We have a new presentation describing how to do an initial performance investigation on Intel Core i7 platforms. It includes which events to sample and what methodology to use. See it here and let us know what you think.

Thanks Sannon,

It's very informative. Probably the idea as brought in this slides could help for any 2- 5 years old Intel processors, like Quad core 5300, Itanium, etc and currently Core i7.

Do you have such more slides or documentation about digging into Application analysis using Intel VTune.
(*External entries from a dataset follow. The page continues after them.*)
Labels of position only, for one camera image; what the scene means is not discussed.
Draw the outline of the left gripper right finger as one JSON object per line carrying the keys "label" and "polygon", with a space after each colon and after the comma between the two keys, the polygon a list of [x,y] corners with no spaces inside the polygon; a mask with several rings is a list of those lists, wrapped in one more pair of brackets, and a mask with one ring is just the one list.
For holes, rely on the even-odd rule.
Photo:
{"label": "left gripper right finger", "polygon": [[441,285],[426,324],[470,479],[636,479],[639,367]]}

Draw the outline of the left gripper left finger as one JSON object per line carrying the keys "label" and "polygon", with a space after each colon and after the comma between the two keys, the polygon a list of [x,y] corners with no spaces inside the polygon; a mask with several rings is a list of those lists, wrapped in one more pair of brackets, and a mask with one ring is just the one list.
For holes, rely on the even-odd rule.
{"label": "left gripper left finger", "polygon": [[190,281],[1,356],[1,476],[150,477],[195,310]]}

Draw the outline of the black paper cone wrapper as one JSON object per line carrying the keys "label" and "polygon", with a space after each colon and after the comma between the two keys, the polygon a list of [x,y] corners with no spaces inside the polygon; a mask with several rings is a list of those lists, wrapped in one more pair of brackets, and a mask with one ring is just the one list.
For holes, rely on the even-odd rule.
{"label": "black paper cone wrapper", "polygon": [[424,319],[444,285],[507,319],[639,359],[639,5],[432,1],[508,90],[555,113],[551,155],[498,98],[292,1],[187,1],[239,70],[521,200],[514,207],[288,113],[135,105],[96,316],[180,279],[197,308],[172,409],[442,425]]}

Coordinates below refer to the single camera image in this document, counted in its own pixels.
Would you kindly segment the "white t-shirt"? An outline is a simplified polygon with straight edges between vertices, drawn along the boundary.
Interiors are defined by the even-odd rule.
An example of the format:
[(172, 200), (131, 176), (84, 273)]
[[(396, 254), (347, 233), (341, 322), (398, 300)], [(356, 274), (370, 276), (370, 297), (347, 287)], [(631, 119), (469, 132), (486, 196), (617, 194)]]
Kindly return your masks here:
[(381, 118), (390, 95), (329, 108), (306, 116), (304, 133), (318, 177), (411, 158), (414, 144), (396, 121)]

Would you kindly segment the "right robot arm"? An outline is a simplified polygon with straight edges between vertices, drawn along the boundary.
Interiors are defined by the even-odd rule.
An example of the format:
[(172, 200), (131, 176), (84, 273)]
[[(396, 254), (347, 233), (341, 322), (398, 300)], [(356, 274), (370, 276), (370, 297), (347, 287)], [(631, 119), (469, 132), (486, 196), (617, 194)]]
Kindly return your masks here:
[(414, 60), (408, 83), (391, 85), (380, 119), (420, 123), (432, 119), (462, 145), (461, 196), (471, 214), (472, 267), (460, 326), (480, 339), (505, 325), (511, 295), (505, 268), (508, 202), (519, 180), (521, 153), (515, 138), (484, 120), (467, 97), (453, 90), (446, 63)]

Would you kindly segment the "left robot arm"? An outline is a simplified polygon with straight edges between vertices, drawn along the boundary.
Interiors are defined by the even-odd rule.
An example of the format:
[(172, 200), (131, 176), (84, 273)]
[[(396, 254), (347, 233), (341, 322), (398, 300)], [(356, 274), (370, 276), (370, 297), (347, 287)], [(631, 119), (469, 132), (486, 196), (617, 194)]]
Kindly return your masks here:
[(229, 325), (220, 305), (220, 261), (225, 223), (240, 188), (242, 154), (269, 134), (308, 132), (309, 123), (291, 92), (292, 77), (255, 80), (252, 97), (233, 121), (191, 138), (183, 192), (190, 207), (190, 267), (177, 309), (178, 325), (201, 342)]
I do refer Intel VTune book and David Levinthal analysis(his 16 page documentations), but looking more if I can get some.

~BR

Eric_M_Intel2 · ‎03-05-2009

Quoting - tim18

It's a good start.
Some random comments:
It's good that youhint thatit's easier to "improve" CPI by generating more instructions than by actually improving performance.
You talk about having Intelcompilers remove branches for alignment as if it had already been accomplished. This might be confusing when one drills down and sees the extra code branches.
You might mention the gcc setting -march=barcelona -msse4 in order to optimize for Core i7 (-msse3 if optimizing for bothi7 and those other CPUs).

The way to "remove" the extra branches for data alignment is to compile with /QxSSE4.2 (-xSSE4.2).
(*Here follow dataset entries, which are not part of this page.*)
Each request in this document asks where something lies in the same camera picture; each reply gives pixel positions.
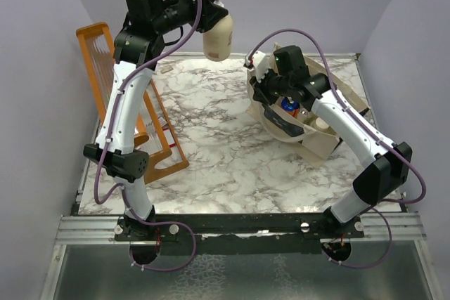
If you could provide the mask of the beige canvas tote bag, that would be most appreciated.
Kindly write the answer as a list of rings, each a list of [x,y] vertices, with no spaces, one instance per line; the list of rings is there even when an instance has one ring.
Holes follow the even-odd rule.
[[[275,55],[269,54],[270,67],[278,71]],[[313,167],[320,167],[330,157],[330,154],[342,142],[338,134],[331,128],[328,133],[317,131],[311,127],[311,123],[317,116],[310,112],[311,117],[303,124],[292,117],[281,108],[284,97],[278,98],[275,104],[264,106],[262,103],[253,101],[251,95],[251,78],[247,74],[247,94],[250,105],[247,113],[255,118],[269,133],[283,143],[287,143],[303,159]]]

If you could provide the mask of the beige pump lotion bottle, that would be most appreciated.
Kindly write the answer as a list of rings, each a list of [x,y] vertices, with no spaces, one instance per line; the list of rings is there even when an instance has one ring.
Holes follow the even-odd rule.
[[[214,0],[214,4],[225,8],[221,0]],[[228,14],[220,20],[212,30],[203,33],[203,53],[214,62],[226,60],[231,54],[233,36],[233,18]]]

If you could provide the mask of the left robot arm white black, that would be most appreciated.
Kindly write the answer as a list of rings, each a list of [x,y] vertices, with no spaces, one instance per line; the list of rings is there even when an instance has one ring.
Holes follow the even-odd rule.
[[[155,209],[147,196],[144,174],[149,155],[134,145],[135,127],[144,94],[158,61],[179,50],[195,32],[211,31],[228,10],[214,0],[126,0],[127,13],[114,40],[112,89],[101,130],[83,155],[96,163],[94,199],[104,204],[112,195],[98,194],[102,171],[113,178],[140,240],[155,232]]]

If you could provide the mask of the orange bottle blue cap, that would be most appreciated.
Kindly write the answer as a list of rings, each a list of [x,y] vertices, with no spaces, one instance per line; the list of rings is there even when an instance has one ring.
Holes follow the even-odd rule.
[[[294,118],[297,118],[300,111],[300,104],[295,101],[290,101],[288,98],[284,98],[281,101],[281,108]]]

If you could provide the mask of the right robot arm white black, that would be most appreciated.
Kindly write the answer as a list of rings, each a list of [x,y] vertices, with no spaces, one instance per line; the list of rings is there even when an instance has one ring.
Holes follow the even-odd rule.
[[[276,69],[271,67],[274,61]],[[310,74],[302,51],[286,46],[273,58],[261,51],[245,61],[253,99],[271,107],[278,98],[294,102],[314,113],[333,129],[355,153],[364,170],[352,190],[324,212],[323,229],[330,237],[345,233],[354,217],[381,202],[402,186],[410,172],[411,147],[394,143],[371,126],[324,73]]]

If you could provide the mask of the silver chrome bottle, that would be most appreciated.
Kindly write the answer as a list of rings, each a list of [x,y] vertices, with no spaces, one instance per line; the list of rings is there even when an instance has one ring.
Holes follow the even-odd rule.
[[[305,123],[309,118],[311,117],[310,112],[308,112],[307,110],[301,109],[298,111],[297,113],[297,120],[300,121],[301,123]]]

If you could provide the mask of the green bottle cream lid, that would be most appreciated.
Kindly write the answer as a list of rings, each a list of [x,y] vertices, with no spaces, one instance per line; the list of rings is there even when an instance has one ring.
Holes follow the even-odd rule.
[[[314,119],[311,123],[311,127],[316,129],[317,131],[328,133],[330,131],[330,126],[328,123],[326,123],[323,119],[320,117],[317,117]]]
In the Presentation I tried to explain that "*Advanced Note: Intel SSE included movups but On previous IA-32 and Intel 64 processors movups was not the best way to load data from memory. Now on Intel Core i7 processors movups and movupd is as fast as movaps and movapd on aligned data so therefore when the Intel Compiler uses /QxSSE4.2 it removes the if condition to check for aligned data. Speeding up loops and reducing the # of instructions to implement.
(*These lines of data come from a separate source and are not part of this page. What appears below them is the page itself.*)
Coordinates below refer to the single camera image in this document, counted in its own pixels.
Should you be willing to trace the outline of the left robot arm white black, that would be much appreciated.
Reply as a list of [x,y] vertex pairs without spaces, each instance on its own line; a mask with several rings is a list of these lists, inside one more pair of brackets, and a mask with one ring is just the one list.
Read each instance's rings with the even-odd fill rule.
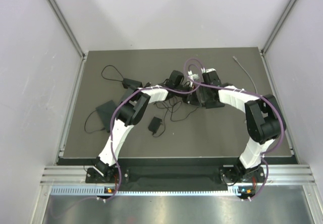
[[113,179],[114,168],[122,145],[133,127],[143,118],[149,104],[165,101],[173,95],[187,98],[197,91],[198,85],[192,82],[188,85],[183,84],[183,78],[184,75],[180,73],[177,79],[166,79],[157,85],[128,86],[111,116],[110,136],[106,145],[93,163],[93,168],[102,181],[109,182]]

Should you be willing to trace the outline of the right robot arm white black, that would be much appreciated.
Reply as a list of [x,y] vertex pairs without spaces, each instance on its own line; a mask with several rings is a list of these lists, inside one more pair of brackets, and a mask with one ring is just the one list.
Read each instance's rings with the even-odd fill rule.
[[245,113],[249,140],[245,150],[234,164],[238,180],[248,181],[261,164],[261,157],[279,138],[281,144],[286,123],[276,98],[246,92],[231,84],[222,84],[215,69],[202,69],[205,107],[215,108],[230,105]]

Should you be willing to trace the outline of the black power brick adapter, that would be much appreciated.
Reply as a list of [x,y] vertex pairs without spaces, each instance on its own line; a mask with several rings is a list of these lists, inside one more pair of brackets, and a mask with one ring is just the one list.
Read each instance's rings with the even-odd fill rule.
[[123,88],[125,88],[125,89],[128,89],[129,86],[133,86],[133,87],[136,87],[136,88],[142,88],[143,87],[142,82],[137,81],[137,80],[132,80],[132,79],[129,79],[129,78],[124,78],[122,80],[122,85],[123,85]]

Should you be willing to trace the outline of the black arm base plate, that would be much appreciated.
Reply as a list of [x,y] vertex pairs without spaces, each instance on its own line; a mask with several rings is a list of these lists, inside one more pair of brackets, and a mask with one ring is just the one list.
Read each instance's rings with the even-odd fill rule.
[[120,191],[220,191],[236,181],[233,167],[121,166]]
More Info can be found at: http://intel.wingateweb.com/US08/published/sessions/NGMS002/SF08_NGMS002_100r.pdf

TimP · ‎03-05-2009

Quoting - Eric Moore (Intel)

In the Presentation I tried to explain that "*Advanced Note: Intel SSE included movups but On previous IA-32 and Intel 64 processors movups was not the best way to load data from memory. Now on Intel Core i7 processors movups and movupd is as fast as movaps and movapd on aligned data so therefore when the Intel Compiler uses /QxSSE4.2 it removes the if condition to check for aligned data. Speeding up loops and reducing the # of instructions to implement.

Eric,
The compiler doesn't remove versioning for alignment, even when both branches are identical. Compiler team people say this isn't feasible; it's not even committed for a future version. Yes, it would be desirable to remove an aligned branch when it differs only in using aligned vs unaligned loads, but, unless that actually happens, Iquestion the docs saying it does so. Yes, it is possible toedit the asm code, remove aligned branches, and demonstrate your premise.
The reasoning applies also to Barcelona and newer AMD processors, but the simplification would need to be available under -msse3 options to work for them.
Here are the Core i7 specific optimizations actually present in the newer compilers:
The xsse4.2 option sometimes suppresses full cache line unrolling which is done to avoid a cache line split on earlier CPUs, but doesn't do so consistently. This also fits the recommendation to use movups rather than lengthier alternatives.
sse4.2 optionalso engages thesse4 horizontal dot product instructions, such as dpps, but in some examples this only partly recovers performance which the 9.1 compilers gained by other means; itmay bebetter to change source code so as to avoid this.
One final thing; the sse4.2 option places compares correctly for compare-and-jump micro-op fusion.
These few changes don't carry much weight when there is any chance that the code may need to run on the sse4.1 CPUs, unless it can be assured that there will be no run-time fault due to invoking the newer compile option.

TimP · ‎05-20-2009

I've been asking questions about some of these aspects of optimization for Intel Core i7 and Xeon 5500 CPUs, and why there is little difference between the SSE4.1 and SSE4.2 implementation. By the way, I spent about a day finding out Intel approved terminology: Intel Microarchitecture code-named Nehalem. No, I haven't seen it so identified in VTune; expect Core i7 there, even though certain OEMs never use that terminology, which in any case is restricted to single socket platforms.
The topic seems more appropriate on the AVX forum, so I will post there.